Ernstes und Heiteres aus 400 Jahren Thermalgeschichte

Lasst Hören und Schmecken aus alter Zeit

Beim Betreten des Agensteinhauses, beim Blick auf die gedeckten Tische und die vornehmen Bediensteten merkten die Besucher bald, dass es darum ging, sich für den Abend kurz um einige Jahrhunderte zurückzuversetzen.

Lasst Hören und Schmecken aus alter Zeit

Fleissige, adrette und nette Bedienstete, verantwortlich für das kulinarische Wohl, umringen die Erzählerin Maja Lörtscher (rechts), die den prosaischen Teil interessant und vielseitig gestaltete.

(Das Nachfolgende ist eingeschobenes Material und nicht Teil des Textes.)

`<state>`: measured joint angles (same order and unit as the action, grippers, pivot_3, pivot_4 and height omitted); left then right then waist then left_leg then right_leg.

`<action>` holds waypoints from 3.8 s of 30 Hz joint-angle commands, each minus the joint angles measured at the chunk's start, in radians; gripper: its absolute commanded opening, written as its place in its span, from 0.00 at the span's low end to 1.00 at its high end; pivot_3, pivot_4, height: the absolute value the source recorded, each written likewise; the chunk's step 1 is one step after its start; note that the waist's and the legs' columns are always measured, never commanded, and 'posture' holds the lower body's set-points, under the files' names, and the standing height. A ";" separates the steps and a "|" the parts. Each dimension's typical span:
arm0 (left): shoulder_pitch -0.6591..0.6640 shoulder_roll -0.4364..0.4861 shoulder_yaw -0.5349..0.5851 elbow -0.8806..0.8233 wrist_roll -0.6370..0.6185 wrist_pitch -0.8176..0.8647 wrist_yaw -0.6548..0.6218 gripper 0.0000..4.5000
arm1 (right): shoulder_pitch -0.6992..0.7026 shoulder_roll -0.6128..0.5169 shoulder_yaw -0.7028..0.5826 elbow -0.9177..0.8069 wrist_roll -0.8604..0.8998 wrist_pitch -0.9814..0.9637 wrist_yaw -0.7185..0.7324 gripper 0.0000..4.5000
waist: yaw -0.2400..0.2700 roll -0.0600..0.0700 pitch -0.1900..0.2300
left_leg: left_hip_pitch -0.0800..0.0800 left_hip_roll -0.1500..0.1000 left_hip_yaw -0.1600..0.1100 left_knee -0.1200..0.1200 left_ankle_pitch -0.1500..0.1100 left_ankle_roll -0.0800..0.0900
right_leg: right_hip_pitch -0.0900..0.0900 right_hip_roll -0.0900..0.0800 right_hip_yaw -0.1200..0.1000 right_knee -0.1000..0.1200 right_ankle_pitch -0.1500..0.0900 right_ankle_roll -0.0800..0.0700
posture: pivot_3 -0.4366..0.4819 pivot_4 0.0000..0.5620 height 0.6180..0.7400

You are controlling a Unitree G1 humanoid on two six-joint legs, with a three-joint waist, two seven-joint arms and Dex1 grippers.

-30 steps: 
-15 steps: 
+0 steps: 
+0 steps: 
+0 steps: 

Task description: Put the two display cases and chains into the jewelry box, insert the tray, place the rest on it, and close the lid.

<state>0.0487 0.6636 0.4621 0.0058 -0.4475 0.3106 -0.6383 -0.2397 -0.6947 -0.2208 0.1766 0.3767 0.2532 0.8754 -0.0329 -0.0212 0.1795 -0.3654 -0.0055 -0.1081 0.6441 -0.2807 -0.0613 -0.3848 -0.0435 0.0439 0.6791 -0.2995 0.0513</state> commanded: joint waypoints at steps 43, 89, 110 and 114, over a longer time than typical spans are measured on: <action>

Maja Lörtscher, verantwortlich für die prosaischen Köstlichkeiten, stieg zu Beginn des Abends mit der Sage «Wie der Weissenburger Gesundbrunnen gefunden wurde» ein. Der Freiherr von Weissenburg hatte eine Tochter namens Kunigund. Diese wollte er einem Hans von Grimmenstein geben. Schon bald sollte die Hochzeit mit dem strengen und harten Mann stattfinden. Kunigund wollte aber lieber sterben, als die Gemahlin des Grimmenstein zu werden. Sie liebte den Mönch Bruder Gervasius. Die beiden mussten fliehen und lebten in einer Bergschlucht in einem Hüttlein. Als Kunigund später schwer krank wurde, fand ihr Gemahl Gervasius ein Brünnlein, das aus der Schlucht hervorquoll. Das warme Wasser mit dem besonderen Geschmack rettete seine Gemahlin von der Krankheit. Gervasius spendete jedermann davon. Viele profitierten später davon zur Linderung ihrer Schmerzen.

Heilwasser aus der Quelle

Und so schenkten die vier vornehmen Bediensteten im ersten Gang des Menüs den anwesenden Gästen das Heilwasser aus der Quelle ein.

Der zweite Gang bestand aus einer leckeren Mehlsuppe. Diese war schwierig zum Zubereiten und vor allem gab es sie damals morgens und abends. Auch der Ziegenkäse, der damals als Hauptnahrungsmittel galt, schmeckte den Besuchern. Der zubereitete Russische Salat und Schinken, erinnerte an die Leute aus ganz Europa bis nach Russland, die das Weissenburgbad besuchten.

Gesunder Lebensstil

Eine Frau Gertsch aus Därstetten soll damals alle drei Tage Erdbeeren für die Gäste ins Bad geliefert haben und dies bis zum Monat September. So beauftragte Maja Lörtscher eine ihrer treuen, ergebenen und fleissigen Bediensteten, Erdbeeren zu suchen. Sie wurde fündig und auf dem feinen Birchermüesli lockte für jeden Gast eine Erdbeere zum Geniessen.

Dr. Bircher, der damals auch schon einen Namen hatte, brachte das gesunde Birchermüesli auf den Speiseplan. Eine Kochlehrerin stellte erstaunt fest, dass sich in den mehreren hundert Jahren bei der Ernährungslehre kaum etwas geändert hat. Diese entspricht nämlich der heutigen Ernährungspyramide, die in Kochbüchern und von Ärzten empfohlen wird.

Seit 1880 wurden auch heisse Schokolade und Café getrunken. Gleichzeitig mit einer Wasserkur galten diese Getränke jedoch als verpönt. Wein musste man damals selber mitnehmen oder aus dem Keller holen.

Vielseitige Thematik

Natürlich wurde an diesem Abend noch viel erzählt über das Weissenburgbad. Maja Lörtscher schöpfte aus ihrem reichen Wissensschatz. Ein Tagesablauf der Kurgäste wurde den Besuchern des Agensteinhauses vor Augen gestellt. 14-stündige Fussmärsche wurden in Kauf genommen. Ab dem Jahre 1845 fuhr dreimal eine Kutsche von Weissenburg nach Saanen hin und zurück.

Eine Transportmöglichkeit war ebenfalls, «uf em Rääf» ins Bad getragen zu werden. Hierzu las die langjährige, ehemalige Lehrerin eine amüsante Geschichte aus Sunn- und Schattsyte» von Emil Balmer (1927).

Die furchterregenden Felswände wurden auch immer wieder beschrieben. Deshalb wichtig: Führungen im Agensteinhaus zu dieser vielseitigen Thematik werden noch bis Mitte Oktober durchgeführt.